By Ryan LavnerJuly 20, 2018, 7:55 pm

CARNOUSTIE, Scotland – Guess whose putter is starting to heat up again at a major?

Even with a few wayward shots Friday at Carnoustie, Jordan Spieth made a significant climb up the leaderboard in the second round, firing a 4-under 67 to move just three shots off the lead.

Spieth showed his trademark grit in bouncing back from a rough finish Thursday, when he mis-clubbed on the 15th hole, leading to a double bogey, and ended up playing the last four holes in 4 over.

“I don’t know if I actually regrouped,” he said. “It more kind of fires me up a little.”

Full-field scores from the 147th Open Championship

Full coverage of the 147th Open Championship

Spieth missed more than half of his fairways in the second round, but he was able to play his approach shots from the proper side of the hole. Sure, he “stole a few,” particularly with unlikely birdies on Nos. 10 and 11 after errant drives, but he took advantage and put himself in position to defend his claret jug.

Spieth needed only 25 putts in the second round, and he credited a post-round adjustment Thursday for the improvement.
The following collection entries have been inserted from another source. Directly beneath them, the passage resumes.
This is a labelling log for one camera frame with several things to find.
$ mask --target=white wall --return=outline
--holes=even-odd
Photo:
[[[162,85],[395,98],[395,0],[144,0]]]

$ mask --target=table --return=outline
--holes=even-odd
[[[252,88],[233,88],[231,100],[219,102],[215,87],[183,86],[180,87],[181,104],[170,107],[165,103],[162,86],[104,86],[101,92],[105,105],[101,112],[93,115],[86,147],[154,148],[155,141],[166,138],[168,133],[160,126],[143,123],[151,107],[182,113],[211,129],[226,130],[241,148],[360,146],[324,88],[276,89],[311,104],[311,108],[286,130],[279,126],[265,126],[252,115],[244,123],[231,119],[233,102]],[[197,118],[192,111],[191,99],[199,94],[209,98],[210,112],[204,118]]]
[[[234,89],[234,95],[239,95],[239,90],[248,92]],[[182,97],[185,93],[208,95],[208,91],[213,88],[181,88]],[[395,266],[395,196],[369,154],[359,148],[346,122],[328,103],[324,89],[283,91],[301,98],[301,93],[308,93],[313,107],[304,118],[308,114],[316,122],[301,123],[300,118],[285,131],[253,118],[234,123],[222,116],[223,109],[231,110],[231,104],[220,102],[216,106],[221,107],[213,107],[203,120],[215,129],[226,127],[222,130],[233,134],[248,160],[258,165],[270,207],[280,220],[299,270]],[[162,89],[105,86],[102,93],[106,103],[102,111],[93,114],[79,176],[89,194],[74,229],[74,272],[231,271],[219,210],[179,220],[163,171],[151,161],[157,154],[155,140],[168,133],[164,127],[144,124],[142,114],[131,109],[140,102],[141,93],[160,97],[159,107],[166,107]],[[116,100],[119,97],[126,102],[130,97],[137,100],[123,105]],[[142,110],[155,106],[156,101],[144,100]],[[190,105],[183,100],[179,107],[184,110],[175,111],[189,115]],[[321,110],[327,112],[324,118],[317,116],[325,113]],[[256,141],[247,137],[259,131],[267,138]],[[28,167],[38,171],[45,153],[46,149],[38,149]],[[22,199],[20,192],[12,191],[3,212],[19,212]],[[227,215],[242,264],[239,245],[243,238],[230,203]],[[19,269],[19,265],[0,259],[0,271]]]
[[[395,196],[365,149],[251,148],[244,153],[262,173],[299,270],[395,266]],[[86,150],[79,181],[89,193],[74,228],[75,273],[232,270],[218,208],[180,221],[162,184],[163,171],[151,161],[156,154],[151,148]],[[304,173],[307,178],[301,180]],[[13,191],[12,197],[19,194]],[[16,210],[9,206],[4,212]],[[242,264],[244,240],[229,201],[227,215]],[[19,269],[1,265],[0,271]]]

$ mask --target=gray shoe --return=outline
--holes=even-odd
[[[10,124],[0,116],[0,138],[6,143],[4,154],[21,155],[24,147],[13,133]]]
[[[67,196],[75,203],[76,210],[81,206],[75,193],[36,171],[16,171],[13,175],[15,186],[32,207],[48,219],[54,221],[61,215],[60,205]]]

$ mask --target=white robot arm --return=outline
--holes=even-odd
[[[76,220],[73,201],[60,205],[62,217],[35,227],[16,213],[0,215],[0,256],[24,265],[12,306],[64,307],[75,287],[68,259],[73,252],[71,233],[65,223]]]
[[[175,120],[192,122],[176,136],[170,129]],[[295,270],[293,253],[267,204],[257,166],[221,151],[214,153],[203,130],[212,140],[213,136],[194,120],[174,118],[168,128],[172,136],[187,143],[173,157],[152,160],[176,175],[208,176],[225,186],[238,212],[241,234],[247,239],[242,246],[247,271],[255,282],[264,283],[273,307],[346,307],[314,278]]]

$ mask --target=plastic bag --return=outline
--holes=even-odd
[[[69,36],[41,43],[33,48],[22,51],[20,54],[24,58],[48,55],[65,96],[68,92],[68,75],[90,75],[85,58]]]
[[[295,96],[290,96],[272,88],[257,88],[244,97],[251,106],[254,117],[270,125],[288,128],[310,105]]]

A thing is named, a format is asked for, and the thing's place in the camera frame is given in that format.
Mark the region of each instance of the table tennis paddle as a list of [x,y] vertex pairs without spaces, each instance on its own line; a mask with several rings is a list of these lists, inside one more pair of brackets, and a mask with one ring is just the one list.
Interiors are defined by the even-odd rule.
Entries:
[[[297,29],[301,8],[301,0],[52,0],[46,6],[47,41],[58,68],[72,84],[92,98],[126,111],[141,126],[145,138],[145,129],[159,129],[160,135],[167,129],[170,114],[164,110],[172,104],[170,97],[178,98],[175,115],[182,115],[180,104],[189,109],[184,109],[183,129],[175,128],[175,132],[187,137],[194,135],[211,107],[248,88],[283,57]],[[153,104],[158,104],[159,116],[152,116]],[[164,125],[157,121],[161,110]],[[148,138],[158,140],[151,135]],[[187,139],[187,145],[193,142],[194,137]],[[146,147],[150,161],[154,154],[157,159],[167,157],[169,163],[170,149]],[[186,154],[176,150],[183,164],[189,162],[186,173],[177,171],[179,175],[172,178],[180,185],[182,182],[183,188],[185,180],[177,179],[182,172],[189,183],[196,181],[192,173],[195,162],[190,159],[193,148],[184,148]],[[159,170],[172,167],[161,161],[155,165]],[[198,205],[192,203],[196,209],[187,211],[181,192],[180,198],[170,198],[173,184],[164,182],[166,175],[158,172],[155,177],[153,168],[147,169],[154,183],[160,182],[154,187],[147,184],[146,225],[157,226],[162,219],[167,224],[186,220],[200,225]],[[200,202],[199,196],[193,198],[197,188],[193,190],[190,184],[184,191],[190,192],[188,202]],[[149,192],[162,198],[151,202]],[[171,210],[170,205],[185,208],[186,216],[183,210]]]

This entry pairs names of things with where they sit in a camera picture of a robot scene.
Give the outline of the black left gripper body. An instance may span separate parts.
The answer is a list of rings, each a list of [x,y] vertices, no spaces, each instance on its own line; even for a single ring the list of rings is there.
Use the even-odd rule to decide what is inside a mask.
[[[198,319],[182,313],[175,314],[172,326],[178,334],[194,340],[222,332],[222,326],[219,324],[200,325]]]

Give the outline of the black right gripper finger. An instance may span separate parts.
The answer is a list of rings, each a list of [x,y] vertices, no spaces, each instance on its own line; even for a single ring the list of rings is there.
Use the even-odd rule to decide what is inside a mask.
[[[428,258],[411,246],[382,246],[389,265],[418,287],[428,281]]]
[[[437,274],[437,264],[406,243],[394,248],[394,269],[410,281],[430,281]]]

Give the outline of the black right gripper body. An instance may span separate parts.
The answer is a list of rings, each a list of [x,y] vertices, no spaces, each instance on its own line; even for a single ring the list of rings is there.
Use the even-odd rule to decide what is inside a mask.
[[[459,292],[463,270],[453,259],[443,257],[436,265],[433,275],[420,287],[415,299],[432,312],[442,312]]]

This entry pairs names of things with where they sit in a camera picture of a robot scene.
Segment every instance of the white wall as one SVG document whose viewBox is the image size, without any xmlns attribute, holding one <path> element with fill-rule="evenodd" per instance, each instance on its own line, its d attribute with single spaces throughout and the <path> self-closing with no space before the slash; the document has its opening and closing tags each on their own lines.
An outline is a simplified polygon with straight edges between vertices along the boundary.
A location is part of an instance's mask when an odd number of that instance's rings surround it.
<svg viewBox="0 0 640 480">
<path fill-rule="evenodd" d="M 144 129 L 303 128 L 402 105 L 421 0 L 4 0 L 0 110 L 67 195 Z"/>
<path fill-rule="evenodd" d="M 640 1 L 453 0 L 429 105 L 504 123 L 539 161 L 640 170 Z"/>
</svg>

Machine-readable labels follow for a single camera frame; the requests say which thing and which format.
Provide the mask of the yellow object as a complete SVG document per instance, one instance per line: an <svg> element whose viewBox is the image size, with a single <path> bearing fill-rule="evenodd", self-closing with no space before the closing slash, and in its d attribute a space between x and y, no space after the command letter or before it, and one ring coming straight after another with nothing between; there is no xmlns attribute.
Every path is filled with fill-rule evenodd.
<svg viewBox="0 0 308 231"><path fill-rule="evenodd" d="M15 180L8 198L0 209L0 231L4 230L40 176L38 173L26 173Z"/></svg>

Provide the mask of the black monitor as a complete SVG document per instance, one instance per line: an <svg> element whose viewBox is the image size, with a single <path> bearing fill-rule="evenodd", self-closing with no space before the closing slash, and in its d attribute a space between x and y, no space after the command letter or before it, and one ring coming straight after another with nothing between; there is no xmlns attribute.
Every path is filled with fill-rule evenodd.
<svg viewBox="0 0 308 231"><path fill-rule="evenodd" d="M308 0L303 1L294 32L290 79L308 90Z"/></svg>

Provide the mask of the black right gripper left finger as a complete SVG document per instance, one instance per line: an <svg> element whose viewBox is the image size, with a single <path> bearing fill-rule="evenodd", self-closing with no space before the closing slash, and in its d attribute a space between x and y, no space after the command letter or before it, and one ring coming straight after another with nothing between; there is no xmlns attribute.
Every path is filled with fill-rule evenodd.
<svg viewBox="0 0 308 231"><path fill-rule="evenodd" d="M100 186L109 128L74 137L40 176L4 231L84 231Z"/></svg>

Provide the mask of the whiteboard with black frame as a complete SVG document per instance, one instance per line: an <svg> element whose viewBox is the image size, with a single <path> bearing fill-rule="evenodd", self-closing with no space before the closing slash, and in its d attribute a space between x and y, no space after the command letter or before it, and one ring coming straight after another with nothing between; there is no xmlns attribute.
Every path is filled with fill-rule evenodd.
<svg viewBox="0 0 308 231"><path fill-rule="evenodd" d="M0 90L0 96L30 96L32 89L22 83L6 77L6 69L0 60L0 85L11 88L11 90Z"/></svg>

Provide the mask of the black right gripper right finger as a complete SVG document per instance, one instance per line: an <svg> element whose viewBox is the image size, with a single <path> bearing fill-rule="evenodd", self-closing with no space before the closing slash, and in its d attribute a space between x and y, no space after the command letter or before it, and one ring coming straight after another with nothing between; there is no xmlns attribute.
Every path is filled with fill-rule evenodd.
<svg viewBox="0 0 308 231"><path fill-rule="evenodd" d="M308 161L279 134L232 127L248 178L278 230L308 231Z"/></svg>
The tweak allows his arms to do more of the work in his stroke, and he said he felt more confident on the greens.

“It’s come a long way in the last few months, no doubt,” he said.

More than anything, Spieth was relieved not to have to play “cut-line golf” on Friday, like he’s done each start since his spirited run at the Masters.

“I know that my swing isn’t exactly where I want it to be; it’s nowhere near where it was at Birkdale,” he said. “But the short game is on point, and the swing is working in the right direction to get the confidence back.”